難しくはありません。頑張れば正解のプログラムを作れます。
ただ、面倒くさいです。
問題文には1,000,000が英語表記として記載されていますが、最大が10,000なので最大が1,000,000に比べるとずっと簡単です。

考え方

最大のポイントは数値部分を取り出して、数値に直す部分です。それさえできればプログラムはできたも同然です。「twice x」と「harf of x」いうのがありますがこれらだけ特殊な扱いをする必要があります。

checkOPerator()

入力力演算の種類を判断します。
問題文の入力は足し算、引き算、掛け算、割り算それぞれユニークな文字列があるのでそれでチェックしてヒットしたものを演算子の文字列として返します。
「add」と「added to」、「divede」と「devides」は一方が他方の部分文字列になっているので問題文とは順番を入れ替え、別々にヒットするようにしていますが、「added to」、「devides」は省いてしまっても正しく動作します。

splitLine()

文字列から数値に変換する部分(x,y)を取り出します。

まず、「twice x」と「harf of x」が特殊なので別個に処理します(25〜27行目、28〜30行目)。この処理のちょっとしたポイントは入力値にはXしかありませんが「twice x」の場合は["two", "x"]、「half of x」は["x", "two"]と[x,y]の形式にして返却値を返すことです。フォーマットが統一されるので後の処理が楽になります。

それ以外の場合ですが、正規表現を使ってできそうですが、正規表現を考えるのが面倒だったので部分文字列を引っ掛けてチェックしています。opsの各要素は「検索文字列 => ["削除文字列", "分割文字列"]」の形式になっていて、入力値に検索文字列が見つかったら(48〜55行目)削除文字列を消し(58〜61行目)、分割文字列で分割する(64行目)という処理になっています。
1点ひっかけがあって「x divides y」は数式にすると「y/x」とx,yを入れ替えなければなりません。それをswap変数をフラグとして使用し、swap=trueなら返却値を入れ替えます。

toNum()

数値を表す文字列を数値に変換します。
ちなみに、この関数は仕様に対して少しオーバースペックになっていて、99,999までは正しく数値に変換できます。

numsはzero〜nineteenまで、tysはtwenty〜ninetyの10の位、bigsはhundredとthousandをチェックするための定数です。twenty〜ninetyは次にone〜nineが続く場合に足し合わせる必要があり、hundredとthousandはそれまでに数値変換した値を100倍、1000倍する必要があるので分けておきます。

まず、andは邪魔なので除いて単語に分割しておきます(93行目)。テストケースにはなかったのですが「two thousand two hundred」でも正しい様に思えたため、この様な入力パターンも考慮してのことです。この様な入力を考慮するなら最初からandを除いてフォーマットを統一した方が楽です。

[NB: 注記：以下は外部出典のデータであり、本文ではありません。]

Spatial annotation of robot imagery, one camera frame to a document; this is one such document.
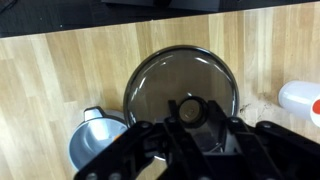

分割した単語を1語ずつ先頭から処理して数値にします(96〜121行目)。
まず、単語がzero〜nineteenかtwenty〜ninetyかをチェックします(101、104行目)。
単語がzero〜nineteenまでなら相当する数値にして一時変数vに保持します(102行目)。
twenty〜ninetyなら次の単語をチェックし、one〜nineなら取り出して加算してvに保持します(105〜111行目)。つまり、「twenty one」の様に2桁の数の場合、10の位→1の位の順で記述されるのでその処理をします。

更に、「twenty one thousand」や「two hundred」の様な場合、続けて100や1000を表す単語が来るのでチェックしてvに掛けてやります(115〜118行目)。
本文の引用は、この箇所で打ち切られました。